L’Espresso è stato messo in vendita da parte di Gedi – dal 2020 controllata (attraverso Giano Holding) da Exor, la finanziaria cassaforte della famiglia Agnelli – a BFC Media, la cui maggioranza è stata acquisita da Danilo Iervolino, fondatore dell’università on line Pegaso, recentemente venduta al Fondo CVC per un miliardo e mezzo di euro. Dopo aver appreso la decisione Damilano, al quale è stata offerta la possibilità di restare, si è dimesso, non reputando il nuovo acquirente in grado di garantire la continuità della linea politico-editoriale del settimanale e ritenendo violato “il più elementare obbligo di lealtà e di fiducia”. “L’Espresso è sempre stato la mia casa”, ha scritto nell’editoriale di congedo rivolto ai lettori, “e Gedi ha garantito il lavoro del nostro giornale. Ma se la casa viene cambiata, dall’arredamento alle suppellettili, fino a venderla, non resta altro da fare che prenderne atto. È una questione di coscienza e di dignità”.
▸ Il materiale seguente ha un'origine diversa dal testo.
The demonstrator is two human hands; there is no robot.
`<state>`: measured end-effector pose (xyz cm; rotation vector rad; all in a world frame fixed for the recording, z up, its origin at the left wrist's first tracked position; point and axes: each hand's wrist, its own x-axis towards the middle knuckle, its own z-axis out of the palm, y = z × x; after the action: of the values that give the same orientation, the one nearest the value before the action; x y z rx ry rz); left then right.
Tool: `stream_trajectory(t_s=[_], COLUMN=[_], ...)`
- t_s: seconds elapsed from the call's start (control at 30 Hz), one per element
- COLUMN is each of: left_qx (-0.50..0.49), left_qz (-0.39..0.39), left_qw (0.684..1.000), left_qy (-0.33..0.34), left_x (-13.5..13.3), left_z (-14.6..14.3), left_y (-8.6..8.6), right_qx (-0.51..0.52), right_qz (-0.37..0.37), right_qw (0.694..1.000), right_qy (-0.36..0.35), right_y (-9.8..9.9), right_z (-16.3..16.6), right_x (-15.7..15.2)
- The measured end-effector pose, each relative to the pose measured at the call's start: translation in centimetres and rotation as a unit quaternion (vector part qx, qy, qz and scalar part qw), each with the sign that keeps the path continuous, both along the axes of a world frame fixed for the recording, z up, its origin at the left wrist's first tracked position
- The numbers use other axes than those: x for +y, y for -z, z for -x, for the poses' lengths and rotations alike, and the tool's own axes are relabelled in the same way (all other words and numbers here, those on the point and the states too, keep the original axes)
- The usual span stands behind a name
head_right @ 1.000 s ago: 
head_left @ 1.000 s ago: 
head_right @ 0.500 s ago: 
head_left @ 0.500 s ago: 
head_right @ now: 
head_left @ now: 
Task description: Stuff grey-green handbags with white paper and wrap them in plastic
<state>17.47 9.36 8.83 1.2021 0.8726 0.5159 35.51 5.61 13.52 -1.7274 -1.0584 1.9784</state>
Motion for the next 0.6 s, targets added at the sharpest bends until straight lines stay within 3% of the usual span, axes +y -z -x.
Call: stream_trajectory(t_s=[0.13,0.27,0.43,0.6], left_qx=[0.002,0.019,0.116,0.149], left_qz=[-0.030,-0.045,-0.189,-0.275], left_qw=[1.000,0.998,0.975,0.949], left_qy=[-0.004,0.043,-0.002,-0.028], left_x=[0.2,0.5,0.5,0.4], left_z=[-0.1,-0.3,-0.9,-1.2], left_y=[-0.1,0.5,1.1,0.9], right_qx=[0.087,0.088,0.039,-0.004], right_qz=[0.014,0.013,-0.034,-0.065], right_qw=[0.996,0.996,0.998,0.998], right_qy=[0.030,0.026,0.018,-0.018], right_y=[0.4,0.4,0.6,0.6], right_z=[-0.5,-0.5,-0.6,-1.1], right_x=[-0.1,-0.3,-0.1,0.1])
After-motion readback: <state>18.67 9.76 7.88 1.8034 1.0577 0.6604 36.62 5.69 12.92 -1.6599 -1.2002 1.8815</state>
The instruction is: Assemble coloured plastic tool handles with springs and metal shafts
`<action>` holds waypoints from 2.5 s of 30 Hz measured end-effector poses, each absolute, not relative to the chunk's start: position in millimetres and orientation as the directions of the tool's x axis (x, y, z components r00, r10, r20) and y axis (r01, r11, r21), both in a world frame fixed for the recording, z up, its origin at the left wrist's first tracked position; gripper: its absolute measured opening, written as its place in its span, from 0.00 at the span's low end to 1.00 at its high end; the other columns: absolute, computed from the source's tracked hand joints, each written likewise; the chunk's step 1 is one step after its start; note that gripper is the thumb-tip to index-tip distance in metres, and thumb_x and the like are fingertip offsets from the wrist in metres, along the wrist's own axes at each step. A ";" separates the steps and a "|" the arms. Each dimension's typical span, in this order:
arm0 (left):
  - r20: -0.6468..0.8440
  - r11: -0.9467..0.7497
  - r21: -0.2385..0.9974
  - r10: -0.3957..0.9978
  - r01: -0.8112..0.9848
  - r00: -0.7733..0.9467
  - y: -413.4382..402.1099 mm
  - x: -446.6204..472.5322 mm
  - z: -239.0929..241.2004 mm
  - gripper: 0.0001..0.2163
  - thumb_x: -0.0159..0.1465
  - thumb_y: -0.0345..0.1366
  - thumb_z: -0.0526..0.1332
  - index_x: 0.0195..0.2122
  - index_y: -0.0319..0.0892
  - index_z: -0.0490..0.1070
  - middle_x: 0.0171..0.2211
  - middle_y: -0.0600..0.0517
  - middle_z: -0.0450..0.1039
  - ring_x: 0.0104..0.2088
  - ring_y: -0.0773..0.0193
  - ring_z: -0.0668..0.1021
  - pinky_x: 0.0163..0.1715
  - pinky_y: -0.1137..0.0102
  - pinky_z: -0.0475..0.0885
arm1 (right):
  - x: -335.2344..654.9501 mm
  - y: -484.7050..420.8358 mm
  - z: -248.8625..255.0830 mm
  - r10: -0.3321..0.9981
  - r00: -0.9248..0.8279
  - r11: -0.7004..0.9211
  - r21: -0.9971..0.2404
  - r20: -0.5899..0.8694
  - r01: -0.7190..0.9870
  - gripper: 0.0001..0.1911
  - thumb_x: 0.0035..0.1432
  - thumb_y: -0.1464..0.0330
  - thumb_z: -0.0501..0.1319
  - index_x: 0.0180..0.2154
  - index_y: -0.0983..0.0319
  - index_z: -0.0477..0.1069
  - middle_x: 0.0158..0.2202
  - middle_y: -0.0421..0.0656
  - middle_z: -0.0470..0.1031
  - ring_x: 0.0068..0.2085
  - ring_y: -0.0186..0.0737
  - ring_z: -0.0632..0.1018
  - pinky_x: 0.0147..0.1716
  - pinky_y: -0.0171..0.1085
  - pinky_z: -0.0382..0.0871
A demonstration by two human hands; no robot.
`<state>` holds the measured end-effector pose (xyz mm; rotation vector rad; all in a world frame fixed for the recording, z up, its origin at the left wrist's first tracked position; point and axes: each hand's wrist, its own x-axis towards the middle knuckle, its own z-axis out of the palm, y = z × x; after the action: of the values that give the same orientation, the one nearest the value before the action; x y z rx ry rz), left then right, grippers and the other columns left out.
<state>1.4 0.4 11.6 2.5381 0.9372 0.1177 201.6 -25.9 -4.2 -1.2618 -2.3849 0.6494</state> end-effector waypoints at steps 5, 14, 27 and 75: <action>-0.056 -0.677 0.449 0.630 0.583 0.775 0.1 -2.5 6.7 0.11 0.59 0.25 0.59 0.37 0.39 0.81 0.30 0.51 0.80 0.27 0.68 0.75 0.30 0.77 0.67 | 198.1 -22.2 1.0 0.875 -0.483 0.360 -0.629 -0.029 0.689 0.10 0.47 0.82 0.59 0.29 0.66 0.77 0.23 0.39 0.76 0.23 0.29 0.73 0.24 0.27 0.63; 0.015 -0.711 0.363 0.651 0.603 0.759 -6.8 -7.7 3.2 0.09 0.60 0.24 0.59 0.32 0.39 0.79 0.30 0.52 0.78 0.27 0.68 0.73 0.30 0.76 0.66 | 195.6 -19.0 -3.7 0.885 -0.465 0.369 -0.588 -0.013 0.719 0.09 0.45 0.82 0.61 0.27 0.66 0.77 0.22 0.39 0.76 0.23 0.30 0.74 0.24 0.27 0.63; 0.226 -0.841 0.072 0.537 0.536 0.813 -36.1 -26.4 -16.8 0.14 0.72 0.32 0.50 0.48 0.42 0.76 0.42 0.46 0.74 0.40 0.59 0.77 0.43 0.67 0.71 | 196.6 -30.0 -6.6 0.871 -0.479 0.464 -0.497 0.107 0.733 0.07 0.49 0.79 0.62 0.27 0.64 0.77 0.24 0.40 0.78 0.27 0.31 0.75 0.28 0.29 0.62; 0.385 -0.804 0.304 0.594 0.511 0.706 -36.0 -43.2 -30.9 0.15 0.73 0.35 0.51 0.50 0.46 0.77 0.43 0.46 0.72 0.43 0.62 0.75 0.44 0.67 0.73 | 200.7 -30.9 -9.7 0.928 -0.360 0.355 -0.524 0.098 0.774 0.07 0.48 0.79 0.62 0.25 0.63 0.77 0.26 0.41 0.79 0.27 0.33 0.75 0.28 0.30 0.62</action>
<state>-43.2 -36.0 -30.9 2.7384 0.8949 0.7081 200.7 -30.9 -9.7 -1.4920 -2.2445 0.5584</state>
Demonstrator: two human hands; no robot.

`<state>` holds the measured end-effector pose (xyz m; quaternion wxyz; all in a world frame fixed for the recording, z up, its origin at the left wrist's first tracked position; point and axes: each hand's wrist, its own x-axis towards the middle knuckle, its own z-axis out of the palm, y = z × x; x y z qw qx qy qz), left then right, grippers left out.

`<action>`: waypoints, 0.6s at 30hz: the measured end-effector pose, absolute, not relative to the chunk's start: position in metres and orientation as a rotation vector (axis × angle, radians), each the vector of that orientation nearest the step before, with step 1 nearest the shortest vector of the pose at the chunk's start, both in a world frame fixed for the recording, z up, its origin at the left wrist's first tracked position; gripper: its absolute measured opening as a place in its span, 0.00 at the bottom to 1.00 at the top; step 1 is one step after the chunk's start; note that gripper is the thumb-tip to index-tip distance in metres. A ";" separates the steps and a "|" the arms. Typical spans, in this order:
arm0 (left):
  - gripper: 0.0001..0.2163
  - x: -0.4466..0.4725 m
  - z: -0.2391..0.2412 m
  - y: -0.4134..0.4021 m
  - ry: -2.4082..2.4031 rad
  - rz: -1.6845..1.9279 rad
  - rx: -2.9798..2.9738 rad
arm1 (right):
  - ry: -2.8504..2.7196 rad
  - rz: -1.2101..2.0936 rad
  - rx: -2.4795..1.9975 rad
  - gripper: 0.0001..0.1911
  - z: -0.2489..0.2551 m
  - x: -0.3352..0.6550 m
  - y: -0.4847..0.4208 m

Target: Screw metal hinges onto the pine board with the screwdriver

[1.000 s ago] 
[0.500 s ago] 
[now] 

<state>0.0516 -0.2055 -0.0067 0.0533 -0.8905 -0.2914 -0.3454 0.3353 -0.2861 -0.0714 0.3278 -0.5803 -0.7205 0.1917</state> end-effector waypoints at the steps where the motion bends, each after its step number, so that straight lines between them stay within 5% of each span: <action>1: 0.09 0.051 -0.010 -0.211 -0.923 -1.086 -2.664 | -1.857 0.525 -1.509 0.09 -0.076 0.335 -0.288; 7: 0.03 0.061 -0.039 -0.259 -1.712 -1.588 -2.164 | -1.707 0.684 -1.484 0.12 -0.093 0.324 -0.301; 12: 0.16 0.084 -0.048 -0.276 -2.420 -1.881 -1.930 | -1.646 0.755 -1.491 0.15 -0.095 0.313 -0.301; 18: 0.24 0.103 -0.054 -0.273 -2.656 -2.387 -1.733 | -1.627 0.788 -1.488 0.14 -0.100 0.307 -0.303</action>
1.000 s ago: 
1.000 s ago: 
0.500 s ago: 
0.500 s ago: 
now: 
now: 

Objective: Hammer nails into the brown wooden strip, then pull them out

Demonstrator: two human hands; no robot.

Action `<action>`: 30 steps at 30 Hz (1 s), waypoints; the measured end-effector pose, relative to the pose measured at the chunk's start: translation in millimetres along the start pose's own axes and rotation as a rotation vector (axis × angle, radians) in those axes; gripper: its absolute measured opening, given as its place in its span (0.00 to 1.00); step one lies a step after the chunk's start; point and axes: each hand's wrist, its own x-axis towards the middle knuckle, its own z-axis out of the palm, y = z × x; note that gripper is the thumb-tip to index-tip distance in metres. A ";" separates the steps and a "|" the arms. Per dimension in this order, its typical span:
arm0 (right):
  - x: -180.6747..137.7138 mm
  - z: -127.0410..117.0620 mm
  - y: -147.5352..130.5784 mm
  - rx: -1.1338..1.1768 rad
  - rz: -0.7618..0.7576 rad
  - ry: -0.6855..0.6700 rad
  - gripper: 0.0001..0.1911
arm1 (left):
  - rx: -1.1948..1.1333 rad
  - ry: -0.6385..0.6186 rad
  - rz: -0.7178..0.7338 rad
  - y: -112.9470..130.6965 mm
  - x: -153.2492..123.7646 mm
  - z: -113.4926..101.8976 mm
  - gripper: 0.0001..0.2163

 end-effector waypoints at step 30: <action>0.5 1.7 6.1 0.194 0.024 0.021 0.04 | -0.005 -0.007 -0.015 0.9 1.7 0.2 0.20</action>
Ci auguriamo e gli auguriamo – a lui come ai redattori dell’Espresso, che gli hanno manifestato condivisione e solidarietà – di poter continuare a far sentire la sua voce libera in un panorama editoriale come quello italiano che, pur tra le difficoltà, resta pluralista e libero. Ma appare sempre più urgente aprire un dibattito serio sul ruolo dell’informazione nel nostro Paese, dal punto di vista politico, culturale e anche educativo.